■ **TASK TO CARRY OUT**
In the records that follow, the lines from the one containing "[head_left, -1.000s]" to the one containing "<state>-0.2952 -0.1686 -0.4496", inclusive, are to be given again exactly.

Items from a data source
+---+

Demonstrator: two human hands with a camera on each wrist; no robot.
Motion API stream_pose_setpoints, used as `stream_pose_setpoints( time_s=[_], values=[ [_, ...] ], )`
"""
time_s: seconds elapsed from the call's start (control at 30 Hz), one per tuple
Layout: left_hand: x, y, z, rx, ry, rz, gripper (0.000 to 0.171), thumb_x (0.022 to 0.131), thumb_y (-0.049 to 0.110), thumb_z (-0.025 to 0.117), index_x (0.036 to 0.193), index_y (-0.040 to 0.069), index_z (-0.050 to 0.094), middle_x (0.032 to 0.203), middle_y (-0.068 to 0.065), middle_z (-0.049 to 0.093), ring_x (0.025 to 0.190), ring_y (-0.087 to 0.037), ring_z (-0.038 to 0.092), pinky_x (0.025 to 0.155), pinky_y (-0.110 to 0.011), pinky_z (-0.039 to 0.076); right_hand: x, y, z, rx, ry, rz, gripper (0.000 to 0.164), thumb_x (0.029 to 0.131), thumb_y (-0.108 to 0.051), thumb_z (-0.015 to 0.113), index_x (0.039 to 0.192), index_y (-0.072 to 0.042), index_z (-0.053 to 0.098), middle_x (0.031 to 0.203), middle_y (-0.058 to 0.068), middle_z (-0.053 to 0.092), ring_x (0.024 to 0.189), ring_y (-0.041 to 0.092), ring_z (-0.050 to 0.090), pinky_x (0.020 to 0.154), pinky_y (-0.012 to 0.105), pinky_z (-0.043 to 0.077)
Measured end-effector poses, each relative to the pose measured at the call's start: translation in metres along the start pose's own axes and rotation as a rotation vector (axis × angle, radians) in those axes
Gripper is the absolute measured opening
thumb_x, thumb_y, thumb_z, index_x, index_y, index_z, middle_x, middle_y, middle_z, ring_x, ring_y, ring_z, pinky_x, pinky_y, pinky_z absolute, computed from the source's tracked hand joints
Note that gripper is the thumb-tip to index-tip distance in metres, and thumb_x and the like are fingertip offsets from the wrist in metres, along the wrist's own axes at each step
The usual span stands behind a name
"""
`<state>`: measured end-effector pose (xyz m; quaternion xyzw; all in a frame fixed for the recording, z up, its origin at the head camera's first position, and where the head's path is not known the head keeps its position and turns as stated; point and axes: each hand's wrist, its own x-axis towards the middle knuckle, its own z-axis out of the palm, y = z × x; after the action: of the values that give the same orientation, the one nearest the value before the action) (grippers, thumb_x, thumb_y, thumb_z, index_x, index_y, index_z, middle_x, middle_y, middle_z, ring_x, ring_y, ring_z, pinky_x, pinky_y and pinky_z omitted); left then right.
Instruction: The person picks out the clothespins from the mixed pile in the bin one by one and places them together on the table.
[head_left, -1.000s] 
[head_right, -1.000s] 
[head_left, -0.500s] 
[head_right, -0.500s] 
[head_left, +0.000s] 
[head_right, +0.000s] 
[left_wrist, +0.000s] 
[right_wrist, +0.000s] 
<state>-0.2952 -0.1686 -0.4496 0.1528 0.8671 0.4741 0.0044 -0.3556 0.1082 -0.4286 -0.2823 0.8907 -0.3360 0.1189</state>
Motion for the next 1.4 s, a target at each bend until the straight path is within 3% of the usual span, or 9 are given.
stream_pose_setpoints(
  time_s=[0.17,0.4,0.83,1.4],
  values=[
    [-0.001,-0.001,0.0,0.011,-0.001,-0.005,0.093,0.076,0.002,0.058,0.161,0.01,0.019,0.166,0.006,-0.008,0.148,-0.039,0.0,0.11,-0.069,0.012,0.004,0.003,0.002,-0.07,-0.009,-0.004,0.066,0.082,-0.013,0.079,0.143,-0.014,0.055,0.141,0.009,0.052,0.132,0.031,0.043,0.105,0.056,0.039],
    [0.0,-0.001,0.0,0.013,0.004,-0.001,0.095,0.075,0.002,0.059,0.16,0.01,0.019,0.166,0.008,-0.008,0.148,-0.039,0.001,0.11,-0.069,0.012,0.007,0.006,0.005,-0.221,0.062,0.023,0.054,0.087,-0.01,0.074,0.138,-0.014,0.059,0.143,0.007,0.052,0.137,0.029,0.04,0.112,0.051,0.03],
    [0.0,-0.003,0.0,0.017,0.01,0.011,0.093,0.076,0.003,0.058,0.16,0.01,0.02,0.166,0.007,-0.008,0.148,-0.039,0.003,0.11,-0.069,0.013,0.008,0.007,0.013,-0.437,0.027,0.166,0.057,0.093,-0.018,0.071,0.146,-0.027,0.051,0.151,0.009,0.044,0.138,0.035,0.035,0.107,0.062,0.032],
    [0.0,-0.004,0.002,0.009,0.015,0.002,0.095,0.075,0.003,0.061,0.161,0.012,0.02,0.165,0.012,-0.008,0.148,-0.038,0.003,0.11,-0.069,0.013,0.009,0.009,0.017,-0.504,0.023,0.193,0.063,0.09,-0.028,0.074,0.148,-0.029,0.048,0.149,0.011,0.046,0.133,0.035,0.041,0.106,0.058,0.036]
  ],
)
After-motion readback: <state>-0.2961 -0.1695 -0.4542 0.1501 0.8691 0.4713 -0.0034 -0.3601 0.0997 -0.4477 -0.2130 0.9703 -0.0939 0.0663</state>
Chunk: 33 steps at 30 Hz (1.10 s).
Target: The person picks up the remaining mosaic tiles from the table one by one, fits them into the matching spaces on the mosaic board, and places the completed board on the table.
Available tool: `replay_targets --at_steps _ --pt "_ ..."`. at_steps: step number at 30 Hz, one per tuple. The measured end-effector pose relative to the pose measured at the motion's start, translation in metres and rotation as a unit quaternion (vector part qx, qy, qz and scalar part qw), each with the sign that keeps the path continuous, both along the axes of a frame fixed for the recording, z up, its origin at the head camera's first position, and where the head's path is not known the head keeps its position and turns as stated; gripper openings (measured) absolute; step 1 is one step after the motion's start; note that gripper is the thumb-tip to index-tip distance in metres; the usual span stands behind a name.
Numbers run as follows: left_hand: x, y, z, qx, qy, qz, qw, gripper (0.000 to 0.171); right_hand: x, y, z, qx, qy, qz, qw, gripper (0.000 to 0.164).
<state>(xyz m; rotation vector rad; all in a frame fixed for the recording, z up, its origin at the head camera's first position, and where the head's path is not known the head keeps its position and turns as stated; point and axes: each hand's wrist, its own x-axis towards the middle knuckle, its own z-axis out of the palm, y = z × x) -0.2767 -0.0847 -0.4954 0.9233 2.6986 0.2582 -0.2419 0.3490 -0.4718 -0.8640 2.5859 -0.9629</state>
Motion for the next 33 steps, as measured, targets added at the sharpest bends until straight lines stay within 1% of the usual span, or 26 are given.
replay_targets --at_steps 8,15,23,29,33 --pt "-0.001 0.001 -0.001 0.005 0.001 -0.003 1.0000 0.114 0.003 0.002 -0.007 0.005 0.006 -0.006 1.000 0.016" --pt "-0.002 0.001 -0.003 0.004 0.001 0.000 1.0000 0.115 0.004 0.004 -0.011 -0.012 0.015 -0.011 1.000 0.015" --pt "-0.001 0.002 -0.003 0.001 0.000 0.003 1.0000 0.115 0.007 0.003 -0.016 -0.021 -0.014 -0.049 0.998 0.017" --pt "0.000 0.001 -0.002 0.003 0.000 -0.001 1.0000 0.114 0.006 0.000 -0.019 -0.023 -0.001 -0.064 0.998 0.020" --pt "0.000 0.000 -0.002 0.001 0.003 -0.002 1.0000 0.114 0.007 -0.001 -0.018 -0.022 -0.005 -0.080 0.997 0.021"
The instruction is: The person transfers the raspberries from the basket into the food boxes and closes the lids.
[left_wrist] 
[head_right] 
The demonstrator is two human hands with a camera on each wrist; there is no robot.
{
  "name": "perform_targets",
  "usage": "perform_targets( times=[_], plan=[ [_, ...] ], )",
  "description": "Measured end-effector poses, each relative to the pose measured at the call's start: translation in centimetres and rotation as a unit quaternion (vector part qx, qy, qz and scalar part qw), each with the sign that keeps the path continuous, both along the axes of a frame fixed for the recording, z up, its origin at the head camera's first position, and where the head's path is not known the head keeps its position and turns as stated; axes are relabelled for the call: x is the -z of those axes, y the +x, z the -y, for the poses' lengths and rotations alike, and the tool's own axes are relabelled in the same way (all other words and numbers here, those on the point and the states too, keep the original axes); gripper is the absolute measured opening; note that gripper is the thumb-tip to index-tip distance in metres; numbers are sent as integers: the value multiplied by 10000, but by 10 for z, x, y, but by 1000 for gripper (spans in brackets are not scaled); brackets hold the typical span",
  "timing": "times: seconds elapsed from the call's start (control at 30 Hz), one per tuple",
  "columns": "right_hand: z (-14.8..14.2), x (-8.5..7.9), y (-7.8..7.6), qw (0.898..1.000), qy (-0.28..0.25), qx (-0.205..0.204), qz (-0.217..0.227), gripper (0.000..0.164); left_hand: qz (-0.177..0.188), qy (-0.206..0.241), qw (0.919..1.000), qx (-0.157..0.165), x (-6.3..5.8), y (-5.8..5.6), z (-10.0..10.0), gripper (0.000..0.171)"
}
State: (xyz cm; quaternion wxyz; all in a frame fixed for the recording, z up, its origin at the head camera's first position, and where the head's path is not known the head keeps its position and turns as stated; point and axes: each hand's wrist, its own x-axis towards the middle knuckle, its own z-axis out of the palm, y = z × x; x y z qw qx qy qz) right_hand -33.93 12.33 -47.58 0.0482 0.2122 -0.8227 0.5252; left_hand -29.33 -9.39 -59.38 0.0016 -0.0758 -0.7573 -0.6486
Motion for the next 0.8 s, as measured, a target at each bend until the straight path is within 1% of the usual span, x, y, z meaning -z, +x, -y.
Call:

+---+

■ **RESULT OF THE EXERCISE**
[head_left, -1.000s] 
[head_right, -1.000s] 
[head_left, -0.500s] 
[head_right, -0.500s] 
[head_left, +0.000s] 
[head_right, +0.000s] 
[left_wrist, +0.000s] 
[right_wrist, +0.000s] 
<state>-0.2952 -0.1686 -0.4496 0.1528 0.8671 0.4741 0.0044 -0.3556 0.1082 -0.4286 -0.2823 0.8907 -0.3360 0.1189</state>

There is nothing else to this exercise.